Jim Hoffman: There were two main complaints regarding offense this past season. The first was that Mehringer was too green, with no offensive coordinator experience. The second was that he only got the job due of his ties through the coaching tree to Head Coach Chris Ash. With him, we ended as the absolute worst offense in FBS. The hire of Jerry Kill is a home run in my opinion. He has a long track record as an OC, all of it successful. With that track record, he brings experience to the position and the coaching staff. Also, he was hired due to his quality, not his relationships. Therefore, it is an upgrade on every level. The additional piece is if desired by Chris Ash, he can be a sounding board, as he has successful experience as a Big Ten coach, and even named Coach of the Year three seasons ago. The only negative doesn’t seem as though it will a problem, as stress is a major factor in his illness, and moving down to OC will lessen that stress dramatically. I hope that like Ralph Friedgen, he sits in the box above the field to call plays. Taking him that much further from the excitement on the field will only help him as he deals with epilepsy. I am truly psyched to see what will change with great recruits, a new OC, and some stability.
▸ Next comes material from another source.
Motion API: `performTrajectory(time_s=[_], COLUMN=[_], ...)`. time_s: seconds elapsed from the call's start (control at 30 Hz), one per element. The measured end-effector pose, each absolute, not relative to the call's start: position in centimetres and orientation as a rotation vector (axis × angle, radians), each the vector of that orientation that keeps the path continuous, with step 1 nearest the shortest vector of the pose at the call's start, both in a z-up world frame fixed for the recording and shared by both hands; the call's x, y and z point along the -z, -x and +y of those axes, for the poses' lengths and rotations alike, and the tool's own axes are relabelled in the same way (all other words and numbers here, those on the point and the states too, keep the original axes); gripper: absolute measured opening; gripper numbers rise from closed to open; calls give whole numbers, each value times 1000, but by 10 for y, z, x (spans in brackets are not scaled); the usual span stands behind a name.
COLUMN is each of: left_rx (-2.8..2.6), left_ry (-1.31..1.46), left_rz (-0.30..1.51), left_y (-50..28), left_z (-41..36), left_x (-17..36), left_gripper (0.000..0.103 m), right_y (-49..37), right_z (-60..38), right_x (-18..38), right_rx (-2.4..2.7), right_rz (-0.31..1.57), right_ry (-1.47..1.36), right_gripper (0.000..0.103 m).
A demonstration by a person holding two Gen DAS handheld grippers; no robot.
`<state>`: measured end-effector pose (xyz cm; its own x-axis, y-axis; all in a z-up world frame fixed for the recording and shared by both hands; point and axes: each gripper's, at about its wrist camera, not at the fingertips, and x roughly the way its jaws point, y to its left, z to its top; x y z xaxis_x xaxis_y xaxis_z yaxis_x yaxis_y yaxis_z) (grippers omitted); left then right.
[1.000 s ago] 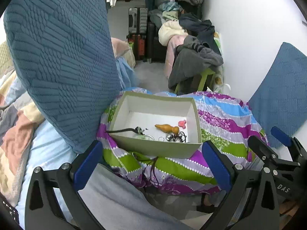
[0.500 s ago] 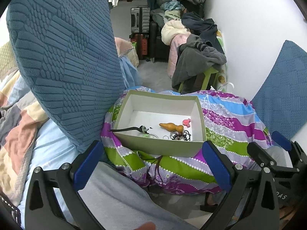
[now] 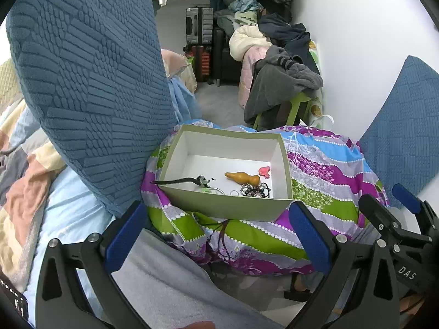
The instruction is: Organize jewelry
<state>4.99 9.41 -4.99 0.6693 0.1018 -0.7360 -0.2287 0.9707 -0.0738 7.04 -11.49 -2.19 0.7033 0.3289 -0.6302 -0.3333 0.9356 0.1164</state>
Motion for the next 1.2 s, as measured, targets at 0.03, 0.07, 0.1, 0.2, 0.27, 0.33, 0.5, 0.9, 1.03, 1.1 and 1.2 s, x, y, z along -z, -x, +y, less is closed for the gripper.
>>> performTrajectory(time_s=[0.03, 0.07, 0.1, 0.2, 0.27, 0.33, 0.5, 0.9, 1.03, 1.1, 1.2], left_rx=[-182, -181, -181, -184, -190, -190, -186, -189, -192, -192, -192], left_ry=[173, 174, 172, 162, 156, 153, 156, 156, 156, 157, 161], left_rz=[816, 816, 819, 818, 826, 829, 830, 823, 819, 817, 815], left_y=[-50, -50, -50, -49, -50, -50, -50, -48, -48, -48, -48], left_z=[95, 94, 94, 92, 92, 92, 92, 93, 93, 93, 93], left_x=[50, 50, 51, 50, 50, 49, 49, 47, 46, 46, 45], left_gripper=[102, 102, 102, 103, 102, 103, 102, 102, 103, 103, 102], right_y=[-71, -72, -72, -72, -72, -72, -73, -72, -72, -72, -72], right_z=[-115, -115, -115, -116, -116, -116, -118, -117, -116, -116, -116], right_x=[22, 23, 23, 23, 23, 23, 23, 22, 22, 22, 22], right_rx=[-365, -363, -361, -358, -357, -358, -352, -358, -360, -360, -359], right_rz=[702, 704, 705, 707, 707, 707, 703, 698, 698, 698, 698], right_ry=[7, 7, 6, 3, 5, 2, 0, 17, 17, 16, 16], right_gripper=[103, 103, 103, 103, 103, 103, 103, 103, 103, 103, 103])
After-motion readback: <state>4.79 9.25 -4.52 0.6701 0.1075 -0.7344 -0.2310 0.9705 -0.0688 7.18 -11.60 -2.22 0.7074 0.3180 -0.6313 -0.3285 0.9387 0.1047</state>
Bill Tharp: While I agree that Coach Kill is probably going to be a coaching upgrade, my biggest concern is on the recruiting front. Drew Mehringer connected on a level with the players that was deeper than just scheme and play style. Mehringer’s youthful, energetic style was key to bringing in some key recruits, and although most of the major recruits (Lewis, Melton, etc.) stayed, going forward it will be interesting to see if Kill and Ash can continue to recruit as well.